Computerized Axial Tomography in patients with severe abdominal trauma: is it a justifiable risk?

Autor: Pimentel SK; Universidade Federal do Paraná, Departamento de Cirurgia. Curitiba, PR, Brasil.; Hospital do Trabalhador, Serviço de Cirurgia Geral, Curitiba, PR, Brasil., Almeida PA; Universidade Federal do Paraná, Departamento de Cirurgia. Curitiba, PR, Brasil., Shimizu GP; Universidade Federal do Paraná, Departamento de Cirurgia. Curitiba, PR, Brasil., Carvalho FH; Universidade Federal do Paraná, Departamento de Cirurgia. Curitiba, PR, Brasil.; Hospital do Trabalhador, Serviço de Cirurgia Geral, Curitiba, PR, Brasil.
Jazyk: Portuguese; English
Zdroj: Revista do Colegio Brasileiro de Cirurgioes [Rev Col Bras Cir] 2019 Mar 21; Vol. 46 (1), pp. e2064. Date of Electronic Publication: 2019 Mar 21.
DOI: 10.1590/0100-6991e-20192064
Abstrakt: Objective: to evaluate the evolution of severe abdominal trauma patients, for whom the massive transfusion protocol was triggered, and who were submitted to Computed Axial Tomography (CAT) in the emergency room (ER), in order to verify the patient's prognosis and the diagnostic efficiency of CAT in this scenario.
Methods: retrospective, longitudinal and observational study performed at a referral center for trauma care in Curitiba, Parana, Brazil. We selected 60 severe abdominal trauma patients who had massive transfusion protocol activation and divided them into two groups: patients who underwent CAT at ER and patients who did not. We verified the diagnostic accuracy of CAT-scan examination and compared the number of deaths, hospitalization time, and transfused blood components in both groups.

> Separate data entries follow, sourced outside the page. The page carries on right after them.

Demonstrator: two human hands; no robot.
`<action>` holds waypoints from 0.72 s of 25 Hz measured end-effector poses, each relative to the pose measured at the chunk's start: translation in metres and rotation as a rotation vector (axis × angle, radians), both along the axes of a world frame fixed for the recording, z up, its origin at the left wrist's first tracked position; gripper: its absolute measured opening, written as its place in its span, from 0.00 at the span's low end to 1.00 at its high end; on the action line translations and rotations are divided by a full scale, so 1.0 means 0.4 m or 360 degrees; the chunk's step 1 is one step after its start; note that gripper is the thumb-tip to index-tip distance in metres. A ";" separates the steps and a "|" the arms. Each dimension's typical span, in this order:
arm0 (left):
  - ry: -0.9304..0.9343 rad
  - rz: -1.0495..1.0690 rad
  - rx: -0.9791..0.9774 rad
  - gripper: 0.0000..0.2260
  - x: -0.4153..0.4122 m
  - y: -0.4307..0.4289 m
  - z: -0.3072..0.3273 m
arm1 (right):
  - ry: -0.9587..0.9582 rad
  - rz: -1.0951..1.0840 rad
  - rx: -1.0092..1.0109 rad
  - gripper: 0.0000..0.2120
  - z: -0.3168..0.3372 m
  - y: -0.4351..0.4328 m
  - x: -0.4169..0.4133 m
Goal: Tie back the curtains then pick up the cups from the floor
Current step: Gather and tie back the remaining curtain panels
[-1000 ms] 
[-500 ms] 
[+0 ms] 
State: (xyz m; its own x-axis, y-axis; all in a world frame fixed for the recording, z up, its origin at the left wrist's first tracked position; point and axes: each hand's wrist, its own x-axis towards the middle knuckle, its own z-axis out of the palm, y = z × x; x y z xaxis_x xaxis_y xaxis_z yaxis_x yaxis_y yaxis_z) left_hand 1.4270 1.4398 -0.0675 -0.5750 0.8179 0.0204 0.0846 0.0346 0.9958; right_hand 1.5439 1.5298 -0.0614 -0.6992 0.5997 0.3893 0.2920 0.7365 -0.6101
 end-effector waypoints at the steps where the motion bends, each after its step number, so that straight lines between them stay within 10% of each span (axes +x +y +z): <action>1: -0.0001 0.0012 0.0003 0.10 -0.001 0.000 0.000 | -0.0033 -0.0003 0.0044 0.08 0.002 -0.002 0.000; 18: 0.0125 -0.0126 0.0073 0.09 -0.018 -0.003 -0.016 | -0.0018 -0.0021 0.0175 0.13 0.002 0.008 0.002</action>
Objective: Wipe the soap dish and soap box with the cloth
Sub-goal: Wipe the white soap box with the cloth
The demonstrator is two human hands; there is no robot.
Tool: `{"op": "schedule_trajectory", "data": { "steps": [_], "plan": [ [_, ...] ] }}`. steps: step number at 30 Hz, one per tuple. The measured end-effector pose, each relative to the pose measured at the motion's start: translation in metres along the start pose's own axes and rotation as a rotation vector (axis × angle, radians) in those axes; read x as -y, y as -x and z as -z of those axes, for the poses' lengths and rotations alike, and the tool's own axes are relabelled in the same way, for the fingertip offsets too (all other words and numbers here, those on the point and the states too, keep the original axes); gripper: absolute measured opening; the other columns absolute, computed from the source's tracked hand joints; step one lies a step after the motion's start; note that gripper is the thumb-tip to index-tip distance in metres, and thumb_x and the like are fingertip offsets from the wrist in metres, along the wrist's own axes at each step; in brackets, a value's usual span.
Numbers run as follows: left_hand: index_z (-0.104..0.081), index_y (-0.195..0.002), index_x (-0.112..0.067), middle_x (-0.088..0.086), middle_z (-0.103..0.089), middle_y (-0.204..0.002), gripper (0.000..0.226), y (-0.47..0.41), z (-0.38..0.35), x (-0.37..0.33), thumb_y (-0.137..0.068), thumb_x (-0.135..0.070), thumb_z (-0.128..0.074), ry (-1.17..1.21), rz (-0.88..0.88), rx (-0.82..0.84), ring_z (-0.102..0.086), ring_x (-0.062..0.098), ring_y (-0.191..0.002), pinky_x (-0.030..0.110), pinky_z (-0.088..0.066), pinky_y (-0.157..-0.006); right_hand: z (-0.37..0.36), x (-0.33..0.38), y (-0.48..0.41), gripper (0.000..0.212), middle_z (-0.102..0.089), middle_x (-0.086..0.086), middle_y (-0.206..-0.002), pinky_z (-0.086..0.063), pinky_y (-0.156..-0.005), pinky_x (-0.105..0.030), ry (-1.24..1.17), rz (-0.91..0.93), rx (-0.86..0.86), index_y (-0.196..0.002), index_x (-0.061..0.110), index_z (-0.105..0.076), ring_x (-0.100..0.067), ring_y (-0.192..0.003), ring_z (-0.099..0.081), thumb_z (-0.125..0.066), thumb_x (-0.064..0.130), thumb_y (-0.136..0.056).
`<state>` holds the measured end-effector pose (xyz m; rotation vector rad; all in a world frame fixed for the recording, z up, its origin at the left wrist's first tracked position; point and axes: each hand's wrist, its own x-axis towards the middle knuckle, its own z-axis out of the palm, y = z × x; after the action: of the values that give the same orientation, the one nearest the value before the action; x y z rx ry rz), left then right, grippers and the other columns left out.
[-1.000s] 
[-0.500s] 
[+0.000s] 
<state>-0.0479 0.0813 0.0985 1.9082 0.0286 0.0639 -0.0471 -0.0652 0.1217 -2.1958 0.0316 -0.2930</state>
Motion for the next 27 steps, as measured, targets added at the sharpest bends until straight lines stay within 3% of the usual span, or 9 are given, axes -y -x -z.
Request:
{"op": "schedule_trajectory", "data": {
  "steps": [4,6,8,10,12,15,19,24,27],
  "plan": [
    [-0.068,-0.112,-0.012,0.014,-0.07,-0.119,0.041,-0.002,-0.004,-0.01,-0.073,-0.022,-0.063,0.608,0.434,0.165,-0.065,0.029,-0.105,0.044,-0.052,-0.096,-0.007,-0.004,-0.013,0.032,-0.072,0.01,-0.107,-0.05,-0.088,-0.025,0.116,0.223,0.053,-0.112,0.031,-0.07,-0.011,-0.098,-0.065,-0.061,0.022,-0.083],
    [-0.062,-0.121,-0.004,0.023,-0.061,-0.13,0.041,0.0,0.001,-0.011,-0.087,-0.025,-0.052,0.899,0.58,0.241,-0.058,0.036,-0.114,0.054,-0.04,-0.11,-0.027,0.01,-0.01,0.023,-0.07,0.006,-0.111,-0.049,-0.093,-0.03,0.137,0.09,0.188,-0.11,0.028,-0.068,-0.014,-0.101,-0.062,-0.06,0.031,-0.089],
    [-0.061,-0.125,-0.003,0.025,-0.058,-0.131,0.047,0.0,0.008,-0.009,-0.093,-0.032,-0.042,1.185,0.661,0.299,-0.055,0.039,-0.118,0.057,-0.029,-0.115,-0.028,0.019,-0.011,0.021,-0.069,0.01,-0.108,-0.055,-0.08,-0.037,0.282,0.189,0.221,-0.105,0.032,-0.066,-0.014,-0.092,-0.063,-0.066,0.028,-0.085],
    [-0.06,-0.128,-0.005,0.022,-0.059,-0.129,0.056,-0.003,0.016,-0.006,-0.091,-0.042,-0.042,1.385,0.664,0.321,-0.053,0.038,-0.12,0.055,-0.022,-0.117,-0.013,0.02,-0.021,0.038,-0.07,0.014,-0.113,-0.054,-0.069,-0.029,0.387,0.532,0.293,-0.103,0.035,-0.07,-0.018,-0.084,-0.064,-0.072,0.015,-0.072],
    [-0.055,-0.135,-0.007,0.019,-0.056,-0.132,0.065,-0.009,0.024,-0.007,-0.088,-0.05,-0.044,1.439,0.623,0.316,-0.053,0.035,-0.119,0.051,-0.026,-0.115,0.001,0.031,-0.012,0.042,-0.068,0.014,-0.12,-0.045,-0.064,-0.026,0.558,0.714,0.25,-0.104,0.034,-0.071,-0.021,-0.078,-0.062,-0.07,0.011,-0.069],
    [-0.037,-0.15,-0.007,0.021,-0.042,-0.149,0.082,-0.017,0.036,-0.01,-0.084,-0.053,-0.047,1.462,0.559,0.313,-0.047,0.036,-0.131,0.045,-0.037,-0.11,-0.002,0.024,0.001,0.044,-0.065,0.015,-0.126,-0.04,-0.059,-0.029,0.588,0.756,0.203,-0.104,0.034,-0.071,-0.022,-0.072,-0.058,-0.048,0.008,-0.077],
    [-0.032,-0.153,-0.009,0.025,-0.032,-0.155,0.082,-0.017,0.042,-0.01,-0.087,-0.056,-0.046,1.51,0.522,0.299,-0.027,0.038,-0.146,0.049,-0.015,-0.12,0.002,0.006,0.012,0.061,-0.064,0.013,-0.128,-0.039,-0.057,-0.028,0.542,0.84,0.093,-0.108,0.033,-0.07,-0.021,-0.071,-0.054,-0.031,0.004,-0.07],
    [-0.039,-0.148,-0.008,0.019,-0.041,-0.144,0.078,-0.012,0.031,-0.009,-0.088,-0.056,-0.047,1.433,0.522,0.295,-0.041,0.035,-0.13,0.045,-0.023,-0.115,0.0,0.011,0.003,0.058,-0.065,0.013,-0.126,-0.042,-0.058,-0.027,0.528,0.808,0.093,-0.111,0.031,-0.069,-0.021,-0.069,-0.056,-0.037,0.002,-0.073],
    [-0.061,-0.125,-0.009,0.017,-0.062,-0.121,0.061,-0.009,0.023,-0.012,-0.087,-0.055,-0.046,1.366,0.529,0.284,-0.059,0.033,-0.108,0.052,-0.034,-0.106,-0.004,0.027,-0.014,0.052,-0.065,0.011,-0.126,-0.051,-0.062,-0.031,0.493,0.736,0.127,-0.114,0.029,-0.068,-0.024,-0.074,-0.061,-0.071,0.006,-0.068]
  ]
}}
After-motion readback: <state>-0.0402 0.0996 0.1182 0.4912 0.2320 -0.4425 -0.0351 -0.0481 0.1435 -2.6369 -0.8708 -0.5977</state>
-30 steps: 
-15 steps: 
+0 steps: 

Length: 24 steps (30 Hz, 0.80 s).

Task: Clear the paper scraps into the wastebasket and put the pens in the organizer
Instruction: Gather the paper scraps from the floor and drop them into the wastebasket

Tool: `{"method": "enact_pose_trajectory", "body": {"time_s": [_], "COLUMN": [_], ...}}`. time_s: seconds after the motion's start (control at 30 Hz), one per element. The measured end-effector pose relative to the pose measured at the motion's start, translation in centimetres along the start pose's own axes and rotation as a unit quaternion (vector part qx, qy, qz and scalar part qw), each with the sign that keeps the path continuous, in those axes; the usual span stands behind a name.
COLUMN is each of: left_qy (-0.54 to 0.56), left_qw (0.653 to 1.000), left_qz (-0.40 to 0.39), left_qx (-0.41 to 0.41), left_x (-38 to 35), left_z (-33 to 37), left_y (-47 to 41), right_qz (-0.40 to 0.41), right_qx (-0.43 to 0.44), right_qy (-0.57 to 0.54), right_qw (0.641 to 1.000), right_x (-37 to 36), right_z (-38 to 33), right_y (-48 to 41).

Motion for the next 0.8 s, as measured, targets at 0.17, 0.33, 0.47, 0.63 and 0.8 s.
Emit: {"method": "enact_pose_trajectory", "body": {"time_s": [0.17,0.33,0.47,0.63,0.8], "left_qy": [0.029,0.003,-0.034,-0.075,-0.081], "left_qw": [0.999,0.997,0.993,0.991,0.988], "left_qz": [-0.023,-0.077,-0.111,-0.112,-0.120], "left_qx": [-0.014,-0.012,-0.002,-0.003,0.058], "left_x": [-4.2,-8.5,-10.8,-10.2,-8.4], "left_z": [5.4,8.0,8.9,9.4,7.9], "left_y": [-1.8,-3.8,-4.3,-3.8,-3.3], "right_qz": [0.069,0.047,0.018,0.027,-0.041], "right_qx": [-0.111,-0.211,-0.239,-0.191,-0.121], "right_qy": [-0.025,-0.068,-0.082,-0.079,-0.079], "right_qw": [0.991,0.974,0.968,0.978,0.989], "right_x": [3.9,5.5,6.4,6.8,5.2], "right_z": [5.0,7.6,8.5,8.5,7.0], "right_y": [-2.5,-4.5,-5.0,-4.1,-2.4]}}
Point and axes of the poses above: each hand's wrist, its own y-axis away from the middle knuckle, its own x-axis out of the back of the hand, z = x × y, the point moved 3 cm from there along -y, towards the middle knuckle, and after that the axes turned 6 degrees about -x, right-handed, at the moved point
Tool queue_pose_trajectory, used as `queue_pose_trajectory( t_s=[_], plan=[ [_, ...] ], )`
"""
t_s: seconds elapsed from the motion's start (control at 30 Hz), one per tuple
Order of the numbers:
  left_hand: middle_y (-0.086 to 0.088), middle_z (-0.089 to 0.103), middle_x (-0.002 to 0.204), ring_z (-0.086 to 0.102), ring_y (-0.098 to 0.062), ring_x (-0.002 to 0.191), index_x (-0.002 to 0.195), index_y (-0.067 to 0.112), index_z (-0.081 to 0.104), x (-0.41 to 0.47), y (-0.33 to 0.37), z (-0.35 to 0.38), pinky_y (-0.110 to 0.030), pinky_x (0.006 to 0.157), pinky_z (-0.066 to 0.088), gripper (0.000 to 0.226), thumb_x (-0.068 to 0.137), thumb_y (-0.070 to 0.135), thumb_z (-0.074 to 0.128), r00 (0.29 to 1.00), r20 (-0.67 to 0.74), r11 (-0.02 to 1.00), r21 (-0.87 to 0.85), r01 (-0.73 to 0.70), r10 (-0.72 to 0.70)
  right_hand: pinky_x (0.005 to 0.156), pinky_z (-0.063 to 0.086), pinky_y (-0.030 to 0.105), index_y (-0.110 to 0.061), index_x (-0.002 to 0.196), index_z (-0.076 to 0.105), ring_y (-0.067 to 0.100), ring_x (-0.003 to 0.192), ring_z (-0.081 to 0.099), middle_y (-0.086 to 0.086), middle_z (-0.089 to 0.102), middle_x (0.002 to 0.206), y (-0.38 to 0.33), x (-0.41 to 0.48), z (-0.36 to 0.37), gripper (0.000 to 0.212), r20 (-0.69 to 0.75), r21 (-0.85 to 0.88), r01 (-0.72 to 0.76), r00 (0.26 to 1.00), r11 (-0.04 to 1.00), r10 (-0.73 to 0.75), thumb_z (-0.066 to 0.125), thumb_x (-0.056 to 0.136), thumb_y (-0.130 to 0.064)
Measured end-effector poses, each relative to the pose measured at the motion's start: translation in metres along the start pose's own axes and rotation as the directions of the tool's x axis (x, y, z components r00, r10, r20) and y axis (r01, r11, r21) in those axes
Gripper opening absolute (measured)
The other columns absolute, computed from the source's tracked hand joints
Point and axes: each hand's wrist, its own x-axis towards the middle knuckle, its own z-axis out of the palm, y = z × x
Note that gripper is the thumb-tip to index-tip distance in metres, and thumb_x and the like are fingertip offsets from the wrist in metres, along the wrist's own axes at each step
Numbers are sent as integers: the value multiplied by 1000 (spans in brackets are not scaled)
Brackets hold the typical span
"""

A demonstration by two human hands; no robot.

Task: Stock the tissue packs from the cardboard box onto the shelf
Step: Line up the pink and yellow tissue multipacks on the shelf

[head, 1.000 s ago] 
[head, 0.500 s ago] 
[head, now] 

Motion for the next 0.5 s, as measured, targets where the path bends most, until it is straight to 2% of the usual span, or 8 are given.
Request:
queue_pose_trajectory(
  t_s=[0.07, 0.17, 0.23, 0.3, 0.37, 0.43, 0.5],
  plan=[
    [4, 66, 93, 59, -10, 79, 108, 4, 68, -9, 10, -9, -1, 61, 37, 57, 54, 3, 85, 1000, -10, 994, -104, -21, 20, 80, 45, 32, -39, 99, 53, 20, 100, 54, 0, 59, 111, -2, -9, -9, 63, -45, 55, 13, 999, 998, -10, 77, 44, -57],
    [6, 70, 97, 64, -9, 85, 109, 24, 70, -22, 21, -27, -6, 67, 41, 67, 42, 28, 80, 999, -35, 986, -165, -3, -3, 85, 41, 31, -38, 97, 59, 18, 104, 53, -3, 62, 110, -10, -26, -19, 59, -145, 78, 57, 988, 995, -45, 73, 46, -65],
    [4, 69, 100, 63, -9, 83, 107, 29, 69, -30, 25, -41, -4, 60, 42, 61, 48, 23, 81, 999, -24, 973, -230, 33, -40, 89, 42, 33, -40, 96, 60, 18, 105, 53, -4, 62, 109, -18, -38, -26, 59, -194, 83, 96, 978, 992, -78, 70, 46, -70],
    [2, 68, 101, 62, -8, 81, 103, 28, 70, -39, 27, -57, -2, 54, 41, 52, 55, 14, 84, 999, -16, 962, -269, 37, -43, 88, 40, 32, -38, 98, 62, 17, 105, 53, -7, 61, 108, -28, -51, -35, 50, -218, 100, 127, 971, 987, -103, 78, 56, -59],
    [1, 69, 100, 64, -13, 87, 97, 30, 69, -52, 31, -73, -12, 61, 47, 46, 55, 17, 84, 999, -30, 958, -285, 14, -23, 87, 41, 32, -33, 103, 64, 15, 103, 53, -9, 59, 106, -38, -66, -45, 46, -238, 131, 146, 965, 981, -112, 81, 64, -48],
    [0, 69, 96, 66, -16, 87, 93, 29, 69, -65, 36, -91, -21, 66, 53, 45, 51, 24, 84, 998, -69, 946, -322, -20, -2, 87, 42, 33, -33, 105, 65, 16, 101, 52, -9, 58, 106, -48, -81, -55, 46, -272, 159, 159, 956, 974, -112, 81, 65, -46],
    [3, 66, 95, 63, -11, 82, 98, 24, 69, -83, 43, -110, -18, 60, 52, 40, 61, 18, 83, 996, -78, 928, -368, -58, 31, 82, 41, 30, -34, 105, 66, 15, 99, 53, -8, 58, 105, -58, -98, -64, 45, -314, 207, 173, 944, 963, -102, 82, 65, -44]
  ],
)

Results: considering the 60 patients, 66.67% received red blood cells at ER; 33.3% underwent CAT on admission due to hemodynamic improvement, and 66.7% did not perform the examination at the entrance. The percentage of deaths was 35% in both groups. Considering the two groups, the difference between the mean lengths of hospital stay was not statistically significant, as well as the difference between the mean numbers of transfused red blood cells. In the group that underwent CAT, 45% did not require exploratory laparotomy.
Conclusion: CAT could be rapidly performed in patients with hemodynamic instability on arrival at ER, sparing some patients from an unnecessary exploratory laparotomy and not significantly influencing mortality.